Naquele momento a Peregrina acordou assustada e chorando, com suas mãos unidas entre si. Ela não compreendia toda a profundidade da riqueza desse conhecimento, mas entendia que era a resposta que havia pedido algumas semanas atrás em suas orações. Seu coração estava saltando pela boca de tão rápido que batia. Seu corpo todo encolhido de tanta dor que sentia. Olhava suas mãos. A união. A resistência. E aos poucos foi soltando, separando uma da outra.
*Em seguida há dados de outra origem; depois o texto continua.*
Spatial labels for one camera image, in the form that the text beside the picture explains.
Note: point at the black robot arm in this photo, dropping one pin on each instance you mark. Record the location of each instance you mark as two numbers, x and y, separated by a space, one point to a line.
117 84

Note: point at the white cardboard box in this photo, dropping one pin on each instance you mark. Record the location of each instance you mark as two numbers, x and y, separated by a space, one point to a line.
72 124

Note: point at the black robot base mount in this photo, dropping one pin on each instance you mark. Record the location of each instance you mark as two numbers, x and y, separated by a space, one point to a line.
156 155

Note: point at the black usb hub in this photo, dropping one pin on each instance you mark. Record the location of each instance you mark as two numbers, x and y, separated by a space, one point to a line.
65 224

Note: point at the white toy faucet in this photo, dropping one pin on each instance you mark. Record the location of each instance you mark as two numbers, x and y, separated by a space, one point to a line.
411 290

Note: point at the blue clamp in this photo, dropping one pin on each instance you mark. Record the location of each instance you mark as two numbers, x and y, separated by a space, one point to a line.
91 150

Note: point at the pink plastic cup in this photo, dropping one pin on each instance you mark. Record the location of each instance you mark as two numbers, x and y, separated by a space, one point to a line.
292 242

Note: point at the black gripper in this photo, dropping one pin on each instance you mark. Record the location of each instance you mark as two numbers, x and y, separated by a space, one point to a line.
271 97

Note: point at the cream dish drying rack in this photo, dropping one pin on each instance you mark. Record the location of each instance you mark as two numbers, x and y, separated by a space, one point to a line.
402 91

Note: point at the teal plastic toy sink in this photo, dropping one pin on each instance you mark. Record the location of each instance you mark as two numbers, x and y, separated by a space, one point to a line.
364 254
E em seus pensamentos e em seu coração inconscientemente disse: “Adeus”. A decisão foi feita. “Eu deixo ir”. Mesmo em meio as lágrimas. Se levantou, abriu a porta do quarto. Sentou-se no sofá da sala completamente abismada.


- “Você está bem? Nossa, claro que você não está nada bem. Precisa ir ao hospital?” – perguntou Helen toda preocupada em meio aos livros de estudo.


- “Eu estou bem. Só tive um sonho com o Peregrino”.


- “Vai dizer que você sonhou que ele vai morrer?”.


- “Não. Não foi isso” – eu respondi e tentei contar o sonho, mas não conseguia encaixar tudo perfeitamente. Era muito confuso. Aí eu fui pulando algumas partes.

- “Ufa!! Ainda bem!! Eu já fiquei preocupada. Você sabe que quando você sonha... Coisas acontecem...” – respondeu Helen um tanto aliviada.


- “Eu sei” – disse com uma voz bem baixinha permanecendo no sofá até se recuperar.



* * *


- “Quando penso no passado não tenho mais nada para reviver. Não preciso mais lembrar. Não preciso mais doer. Nem esquecer. Não existe mais necessidade de repetir ciclos. Nossos ciclos... Portanto, todas as lembranças eu deixo ir... Não porque estou completamente curada de todas as feridas, mas simplesmente pela liberdade de não estar presa a nada... Perdoar. Se curar. Esquecer. Ir para dentro para poder seguir em frente com a certeza do caminho certo. Não me arrependo desta decisão. Entre todas as possibilidades possíveis e impossíveis, está é a melhor opção. Acredite... Eu sei. Não espero que me entenda. Não posso mais aguardar. Esse é um Adeus Eterno” – disse Egg pela última vez em sua comunicação compartilhada antes de entrar no Mar do Esquecimento.


Era a última chance de união. E mais uma vez... Ficou sem respostas. Sem hesitar tirou seu Vestido Arco-íris e deixou na areia.